Le Phytophthora ramorum (Pr) est établi sur la côte Ouest américaine et il a été introduit dans des pépinières à quelques occasions dans l’est des États-Unis, où il fut éradiqué. Comme le Pr infecte de nombreux hôtes, on doit mieux connaître la sensibilité des plantes qui nous entourent afin d’améliorer l’évaluation des risques phytosanitaires. Le Pr a été inoculé dans des feuilles, des tiges et des racines d’espèces d’arbres communes dans l’Est canadien afin d’évaluer leur sensibilité. Nous avons aussi étudié en microscopie la colonisation du Pr dans les tissus des arbres afin d’observer comment ces derniers réagissent à cette invasion. Le Pr colonise intercellulairement, mais il peut aussi s’attaquer aux parois secondaires, surtout lorsque les tissus deviennent moribonds (par exemple, les tiges d’Abies balsamea et de Larix laricina). Chez les tiges envahies après l’inoculation racinaire, les parois sont altérées comme si elles avaient été attaquées par des champignons de carie molle. Nous tentons de confirmer que le Pr est bien responsable de ces dommages, car ce serait inédit pour une espèce de Phytophthora. Les plants infectés se défendent, entre autres, en produisant des phénols (p. ex. Quercus rubra), en obstruant leurs vaisseaux (p. ex. Fraxinus americana) et en compartimentant le Pr dans l’écorce et dans le bois (p. ex. Acer saccharum).

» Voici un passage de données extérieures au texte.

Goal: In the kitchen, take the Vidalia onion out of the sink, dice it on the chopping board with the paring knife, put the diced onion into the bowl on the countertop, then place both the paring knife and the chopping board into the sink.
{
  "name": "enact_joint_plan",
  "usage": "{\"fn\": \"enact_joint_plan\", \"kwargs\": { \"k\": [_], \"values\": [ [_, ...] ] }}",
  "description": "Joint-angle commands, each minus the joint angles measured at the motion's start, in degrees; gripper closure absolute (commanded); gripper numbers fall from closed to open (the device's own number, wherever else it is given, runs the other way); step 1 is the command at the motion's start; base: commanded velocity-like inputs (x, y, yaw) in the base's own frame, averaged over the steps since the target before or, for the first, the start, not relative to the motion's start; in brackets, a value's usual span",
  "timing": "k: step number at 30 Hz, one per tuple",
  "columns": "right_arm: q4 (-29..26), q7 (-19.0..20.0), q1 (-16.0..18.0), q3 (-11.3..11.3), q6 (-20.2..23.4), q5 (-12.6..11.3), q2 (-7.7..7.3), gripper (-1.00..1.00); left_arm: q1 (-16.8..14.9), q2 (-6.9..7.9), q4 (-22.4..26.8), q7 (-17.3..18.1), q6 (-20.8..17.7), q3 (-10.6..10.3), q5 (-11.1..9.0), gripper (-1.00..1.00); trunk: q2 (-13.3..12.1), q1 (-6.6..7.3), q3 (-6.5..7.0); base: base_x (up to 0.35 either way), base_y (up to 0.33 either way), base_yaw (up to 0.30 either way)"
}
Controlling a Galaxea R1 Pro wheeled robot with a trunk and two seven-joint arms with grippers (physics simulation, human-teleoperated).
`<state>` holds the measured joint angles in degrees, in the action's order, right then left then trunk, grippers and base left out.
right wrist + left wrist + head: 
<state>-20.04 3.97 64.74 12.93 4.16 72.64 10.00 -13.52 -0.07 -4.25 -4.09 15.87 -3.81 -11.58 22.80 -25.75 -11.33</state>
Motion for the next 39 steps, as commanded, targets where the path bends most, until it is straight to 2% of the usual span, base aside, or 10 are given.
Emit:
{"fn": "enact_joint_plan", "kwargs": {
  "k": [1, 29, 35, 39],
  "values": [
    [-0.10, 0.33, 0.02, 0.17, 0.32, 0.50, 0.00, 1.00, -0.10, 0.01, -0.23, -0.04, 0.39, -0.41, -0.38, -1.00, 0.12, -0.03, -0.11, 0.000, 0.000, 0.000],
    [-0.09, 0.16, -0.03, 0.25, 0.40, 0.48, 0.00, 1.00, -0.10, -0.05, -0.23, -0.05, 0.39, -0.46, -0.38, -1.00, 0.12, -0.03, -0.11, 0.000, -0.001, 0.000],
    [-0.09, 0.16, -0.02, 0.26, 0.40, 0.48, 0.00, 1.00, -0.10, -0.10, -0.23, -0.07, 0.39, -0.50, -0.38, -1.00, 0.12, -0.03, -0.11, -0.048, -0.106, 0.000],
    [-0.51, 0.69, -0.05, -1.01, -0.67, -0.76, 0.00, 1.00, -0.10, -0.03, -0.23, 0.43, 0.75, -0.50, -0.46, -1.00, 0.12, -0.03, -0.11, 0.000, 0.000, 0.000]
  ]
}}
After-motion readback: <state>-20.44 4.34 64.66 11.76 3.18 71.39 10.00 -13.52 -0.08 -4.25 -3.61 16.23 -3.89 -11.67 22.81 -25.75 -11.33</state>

Inventaire des champignons phytopathogènes présents dans les racines de soja de la Montérégie

S. Rioux1, N. Bourget1, Y. Faucher2, A. Rondeau2, S. Thibaudeau3, B. Duval4, S. Mathieu5, A.-M. Breton6, L. O’Donoughue7 et A.-È. Gagnon7. 1Centre de recherche sur les grains, Québec (Québec), Canada G1P 3W8; 2Direction régionale de la Montérégie-Est, Ministère de l’Agriculture, des Pêcheries et de l’Alimentation du Québec, Saint-Hyacinthe (Québec), Canada J2S 8W7; 3Club agroenvironnemental du bassin La Guerre, Howick (Québec), Canada J0S 1G0; 4Direction régionale du Centre-du-Québec, Ministère de l’Agriculture, des Pêcheries et de l’Alimentation du Québec, Nicolet (Québec), Canada J3T 1Y2; 5Centre de services agricoles Montérégie-Ouest, Ministère de l’Agriculture, des Pêcheries et de l’Alimentation du Québec, Saint-Jean-sur-Richelieu (Québec), Canada J3B 2C2; 6Laboratoire de diagnostic en phytoprotection, Ministère de l’Agriculture, des Pêcheries et de l’Alimentation du Québec, Québec (Québec), Canada G1P 3W8; 7Centre de recherche sur les grains, Saint-Mathieu-de-Beloeil (Québec), Canada J3G 0E2

Un inventaire des champignons responsables de maladies racinaires chez le soja a été entrepris en 2014 en Montérégie-Est et Ouest, les deux régions du Québec comptant les plus grandes superficies de soja. Vingt champs ont été échantillonnés dans chacune des régions au stade de deux feuilles trifoliées du soja. Douze plantules incluant les racines et du sol ont été prélevées par champ à quatre endroits différents. Au laboratoire, après avoir lavé les racines, un indice racinaire variant de 0 à 5 a été estimé pour chaque plantule; la catégorie 0 correspondait à des racines abondantes, sans nécrose, et la catégorie 5 à très peu de racines. Des sections de collet et de racines ont ensuite été mises en culture sur quatre milieux sélectifs différents afin de révéler la présence de champignons phytopathogènes. L’indice racinaire moyen a été de 2,5 en Montérégie-Est et 2,7 en Montérégie-Ouest. Des Pythium et Fusarium étaient présents dans 80 à 90 % des plantules, alors que Rhizoctonia solani et Thielaviopsis basicola se trouvaient dans 5 à 7 % des plantules. Fusarium solani, F. oxysporum et F. equiseti étaient les Fusarium les plus communs. Phytophthora sojae n’a été isolé d’aucune racine, mais il a été isolé dans le sol de 25 % des champs échantillonnés.